The team provides productional software, intelligent engines, and stable system architectures devote themselves to build a DevOps ecosystem to integrate all resources and tools, eliminates the gap between Ops and Dev.
The main scope focuses on Global Traffic Schedule and Management Platform(NLB, ALB, GSLB, Hybrid CDN, DNS and etc), Hybrid Cloud Resource Schedule and Management Platform(Bromo, Hybrid Cloud Management, Mesos, Kubernetes, Container, Physical Server, VM, CICD and etc), Internal System(CMDB, SPACE, TOC and etc).
Job Description :
Design and develop Shopee compute platform and related toolchains.
Improve Shopee compute platform’s availability, stability, security, and extensibility; Ensure the smooth running of Shopee compute platform no matter big campaigns or performing daily routines.
Improve resource utilization of the Shopee compute platform; Optimize the scheduling model for the mixed running of online services and batch jobs on large-scale.
Enhance workload isolation on the Shopee compute platform; Improve the resource control of containers and virtual machines in memory bandwidth, disk IO, and network QoS.
Make the Shopee compute platform easy to use and maintain; Optimize processes in Shopee computer platform and reduce its learning cost base on daily support feedback and business requirements.
Develop and implement automation and engineering solutions; Detect and fix potential problems in advance via chaos engineering and regular fire drills, and to react quickly to incidents to reduce unnecessary manual operations and improve response time.
Bachelor’s or higher degree in Computer Science, Engineering, Information Systems, or related fields.
Hands-on experience with at least one of the following programming languages : Go, Python, C++, Java.

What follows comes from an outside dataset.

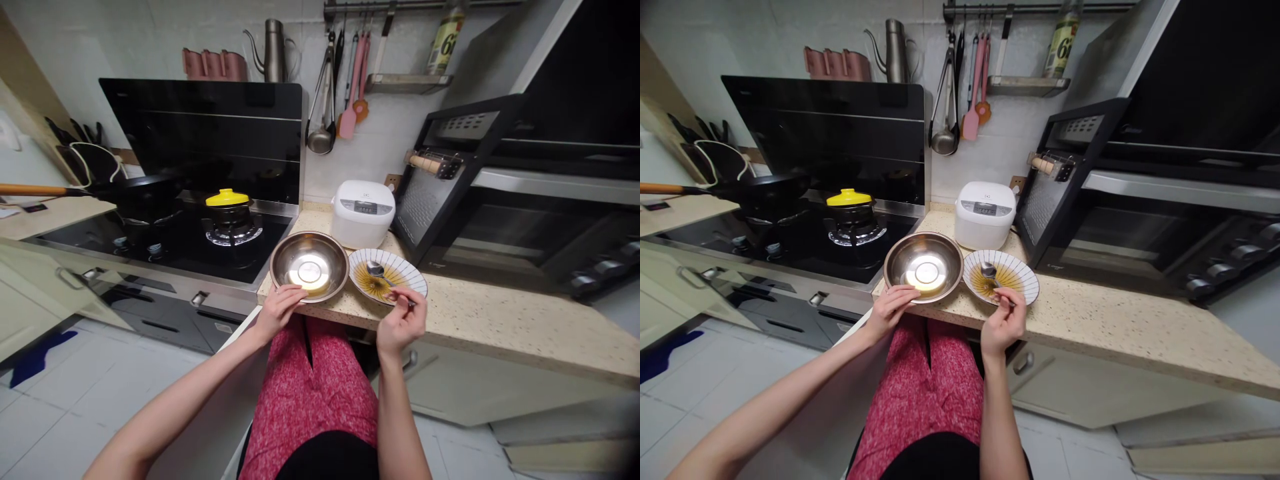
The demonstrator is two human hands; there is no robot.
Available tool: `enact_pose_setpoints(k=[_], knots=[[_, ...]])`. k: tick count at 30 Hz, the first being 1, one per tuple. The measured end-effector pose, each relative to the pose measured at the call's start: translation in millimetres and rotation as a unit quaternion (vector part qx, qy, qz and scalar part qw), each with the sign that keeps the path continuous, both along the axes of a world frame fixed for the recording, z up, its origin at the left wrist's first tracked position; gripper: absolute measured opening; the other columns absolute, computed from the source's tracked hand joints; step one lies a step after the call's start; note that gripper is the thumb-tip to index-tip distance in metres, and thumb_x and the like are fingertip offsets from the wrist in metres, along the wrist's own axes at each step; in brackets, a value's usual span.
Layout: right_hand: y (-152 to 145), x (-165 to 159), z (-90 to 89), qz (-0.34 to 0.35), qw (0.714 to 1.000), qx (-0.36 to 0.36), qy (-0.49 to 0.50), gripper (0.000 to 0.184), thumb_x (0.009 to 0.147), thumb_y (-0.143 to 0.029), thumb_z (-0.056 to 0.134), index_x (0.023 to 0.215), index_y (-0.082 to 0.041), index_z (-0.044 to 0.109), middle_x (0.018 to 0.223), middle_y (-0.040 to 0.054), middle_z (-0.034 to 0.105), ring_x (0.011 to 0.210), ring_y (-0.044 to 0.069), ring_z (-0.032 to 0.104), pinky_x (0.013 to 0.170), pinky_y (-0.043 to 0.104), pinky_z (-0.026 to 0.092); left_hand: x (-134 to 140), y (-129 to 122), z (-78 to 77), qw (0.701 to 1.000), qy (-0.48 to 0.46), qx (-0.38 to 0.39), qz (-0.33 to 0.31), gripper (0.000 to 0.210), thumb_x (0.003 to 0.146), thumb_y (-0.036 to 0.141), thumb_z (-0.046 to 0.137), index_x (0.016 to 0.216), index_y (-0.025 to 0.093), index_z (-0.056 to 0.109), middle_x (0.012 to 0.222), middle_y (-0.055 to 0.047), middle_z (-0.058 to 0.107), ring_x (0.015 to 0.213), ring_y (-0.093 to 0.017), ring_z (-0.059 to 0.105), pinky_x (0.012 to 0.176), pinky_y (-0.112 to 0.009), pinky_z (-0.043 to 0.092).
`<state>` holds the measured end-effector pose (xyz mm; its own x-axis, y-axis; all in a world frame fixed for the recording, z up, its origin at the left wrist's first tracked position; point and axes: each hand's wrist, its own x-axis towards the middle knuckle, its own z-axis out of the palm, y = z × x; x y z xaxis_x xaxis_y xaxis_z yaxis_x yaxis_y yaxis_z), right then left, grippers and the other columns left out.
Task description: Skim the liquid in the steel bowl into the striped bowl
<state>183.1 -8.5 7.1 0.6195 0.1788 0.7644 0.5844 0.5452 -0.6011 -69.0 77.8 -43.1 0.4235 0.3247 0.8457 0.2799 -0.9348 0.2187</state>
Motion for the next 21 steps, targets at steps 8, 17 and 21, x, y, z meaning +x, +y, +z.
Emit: enact_pose_setpoints(k=[8,17,21], knots=[[-1,-35,3.6,0.193,0.972,-0.004,0.136,0.020,0.100,-0.039,0.058,0.093,-0.021,0.060,0.086,0.0013,0.063,0.068,0.013,0.061,0.067,0.028,0.051,0,1,-2.3,1.000,-0.003,-0.005,-0.001,0.031,0.103,0.018,0.057,0.130,0.024,0.070,0.112,-0.010,0.079,0.112,-0.024,0.071,0.099,-0.042,0.056],[13,-61,-14.9,0.281,0.946,-0.117,0.111,0.027,0.098,-0.046,0.059,0.090,-0.021,0.063,0.081,0.0002,0.066,0.065,0.013,0.062,0.065,0.027,0.051,1,3,-4.9,1.000,-0.010,-0.006,-0.004,0.030,0.102,0.016,0.058,0.129,0.023,0.071,0.112,-0.010,0.079,0.112,-0.024,0.071,0.098,-0.043,0.057],[16,-63,-20.3,0.286,0.942,-0.130,0.116,0.028,0.098,-0.047,0.059,0.091,-0.020,0.064,0.082,-0.0001,0.066,0.066,0.012,0.062,0.066,0.027,0.052,-1,3,-5.8,1.000,-0.004,-0.017,-0.001,0.031,0.103,0.019,0.058,0.130,0.024,0.070,0.114,-0.010,0.078,0.113,-0.024,0.071,0.099,-0.043,0.056]])
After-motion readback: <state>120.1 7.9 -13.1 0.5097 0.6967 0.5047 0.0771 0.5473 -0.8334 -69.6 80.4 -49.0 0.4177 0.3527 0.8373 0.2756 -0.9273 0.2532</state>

In-depth understanding of Linux internals, such as cgroups v2, namespaces, KVM, etc.
Familiar with Linux dynamic tracing and performance profiling; Experience with software troubleshooting.
Experience with OpenStack, Kubernetes, Service Mesh (Preferred).
Experience with Hybrid Cloud Platform development (Preferred).
Experiences in design and development of large-scale DevOps systems (preferred)
Contributed to open-source projects (Preferred).